→ **What to do**: In the entries that follow, the lines from the line containing "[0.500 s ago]" up to and including the line containing "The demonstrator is" must be copied exactly, with pictures omitted.

→ **Records from a data collection**:

--- START ---

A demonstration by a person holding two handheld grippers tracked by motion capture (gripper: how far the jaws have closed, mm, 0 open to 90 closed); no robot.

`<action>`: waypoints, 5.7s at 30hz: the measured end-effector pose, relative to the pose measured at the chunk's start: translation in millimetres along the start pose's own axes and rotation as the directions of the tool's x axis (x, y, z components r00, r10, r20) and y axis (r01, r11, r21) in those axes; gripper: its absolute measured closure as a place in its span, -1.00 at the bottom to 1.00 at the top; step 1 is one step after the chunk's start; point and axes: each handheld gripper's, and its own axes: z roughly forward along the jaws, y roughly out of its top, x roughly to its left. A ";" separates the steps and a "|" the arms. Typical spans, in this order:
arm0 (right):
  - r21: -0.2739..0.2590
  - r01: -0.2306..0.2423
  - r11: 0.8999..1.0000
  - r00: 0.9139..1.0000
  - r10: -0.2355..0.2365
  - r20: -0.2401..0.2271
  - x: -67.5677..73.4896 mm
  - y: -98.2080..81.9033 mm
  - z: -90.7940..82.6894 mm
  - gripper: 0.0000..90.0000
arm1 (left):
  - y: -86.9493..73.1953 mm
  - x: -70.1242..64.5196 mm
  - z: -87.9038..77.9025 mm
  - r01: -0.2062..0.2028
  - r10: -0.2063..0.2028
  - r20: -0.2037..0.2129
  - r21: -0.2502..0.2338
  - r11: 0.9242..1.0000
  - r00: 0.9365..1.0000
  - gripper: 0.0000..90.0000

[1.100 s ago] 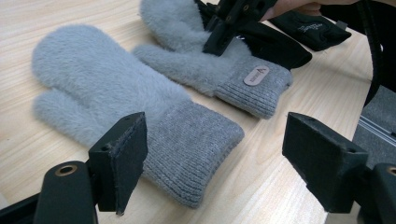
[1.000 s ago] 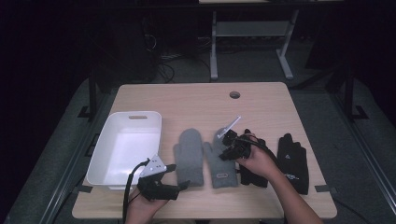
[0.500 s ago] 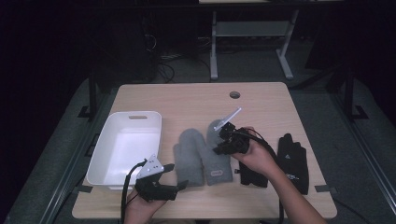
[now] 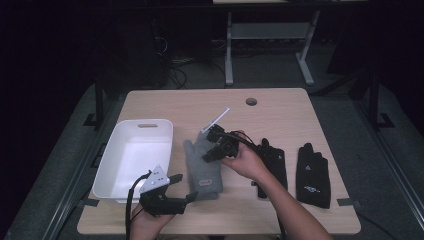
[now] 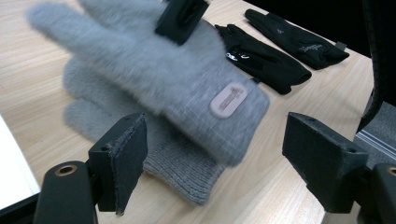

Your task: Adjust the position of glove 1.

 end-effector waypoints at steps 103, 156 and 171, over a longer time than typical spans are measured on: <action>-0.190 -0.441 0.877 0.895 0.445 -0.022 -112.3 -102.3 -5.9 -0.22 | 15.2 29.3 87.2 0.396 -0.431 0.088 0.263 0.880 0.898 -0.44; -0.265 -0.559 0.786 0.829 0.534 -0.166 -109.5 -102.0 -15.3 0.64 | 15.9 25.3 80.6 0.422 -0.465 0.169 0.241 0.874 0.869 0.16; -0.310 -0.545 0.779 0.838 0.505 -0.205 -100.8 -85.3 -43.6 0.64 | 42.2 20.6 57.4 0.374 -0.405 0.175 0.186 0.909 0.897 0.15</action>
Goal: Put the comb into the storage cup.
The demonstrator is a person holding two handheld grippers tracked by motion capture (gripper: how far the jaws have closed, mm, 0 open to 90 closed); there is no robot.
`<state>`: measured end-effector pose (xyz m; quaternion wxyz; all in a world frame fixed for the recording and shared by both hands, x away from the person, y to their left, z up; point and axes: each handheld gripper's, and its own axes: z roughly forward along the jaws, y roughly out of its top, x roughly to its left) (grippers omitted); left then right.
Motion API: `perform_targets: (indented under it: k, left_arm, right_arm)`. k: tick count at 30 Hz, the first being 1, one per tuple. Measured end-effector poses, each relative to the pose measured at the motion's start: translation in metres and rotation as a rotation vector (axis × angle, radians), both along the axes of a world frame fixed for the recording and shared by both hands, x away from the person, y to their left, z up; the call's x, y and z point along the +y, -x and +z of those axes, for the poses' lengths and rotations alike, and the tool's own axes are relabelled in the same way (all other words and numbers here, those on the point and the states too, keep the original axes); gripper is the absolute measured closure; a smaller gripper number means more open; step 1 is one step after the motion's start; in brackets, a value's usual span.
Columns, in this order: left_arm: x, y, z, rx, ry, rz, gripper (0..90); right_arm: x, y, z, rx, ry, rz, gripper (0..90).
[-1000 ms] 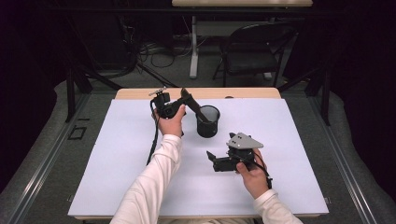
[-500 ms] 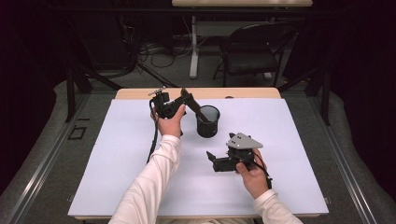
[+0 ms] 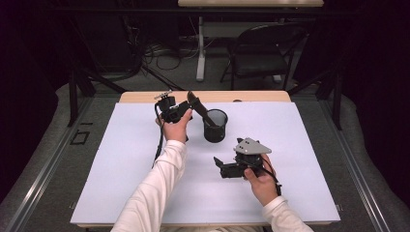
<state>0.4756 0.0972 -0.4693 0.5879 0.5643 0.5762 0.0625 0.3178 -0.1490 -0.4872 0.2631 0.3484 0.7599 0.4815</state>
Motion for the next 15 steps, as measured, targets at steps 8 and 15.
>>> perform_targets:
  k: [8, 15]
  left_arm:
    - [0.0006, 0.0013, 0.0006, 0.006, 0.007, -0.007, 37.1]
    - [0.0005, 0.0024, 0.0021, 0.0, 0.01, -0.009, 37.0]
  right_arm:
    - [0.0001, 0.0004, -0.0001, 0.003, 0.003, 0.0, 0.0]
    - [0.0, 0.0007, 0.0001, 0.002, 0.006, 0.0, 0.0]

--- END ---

→ **Output for this task**:
[0.500 s ago] 
[now] 
[now] 

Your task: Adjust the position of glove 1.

 end-effector waypoints at steps 103, 156 and 171, over a longer time than typical spans are measured on: <action>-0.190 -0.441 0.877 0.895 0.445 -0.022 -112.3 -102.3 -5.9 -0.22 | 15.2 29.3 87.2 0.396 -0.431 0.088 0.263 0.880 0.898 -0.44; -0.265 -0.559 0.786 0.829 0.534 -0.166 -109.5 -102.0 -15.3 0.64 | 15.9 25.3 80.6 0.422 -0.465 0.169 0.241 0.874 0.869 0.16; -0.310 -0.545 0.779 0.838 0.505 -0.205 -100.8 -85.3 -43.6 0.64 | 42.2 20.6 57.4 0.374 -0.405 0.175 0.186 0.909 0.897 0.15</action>
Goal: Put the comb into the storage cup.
The demonstrator is a person holding two handheld grippers tracked by motion capture (gripper: how far the jaws have closed, mm, 0 open to 90 closed); there is no robot.

This answer is complete.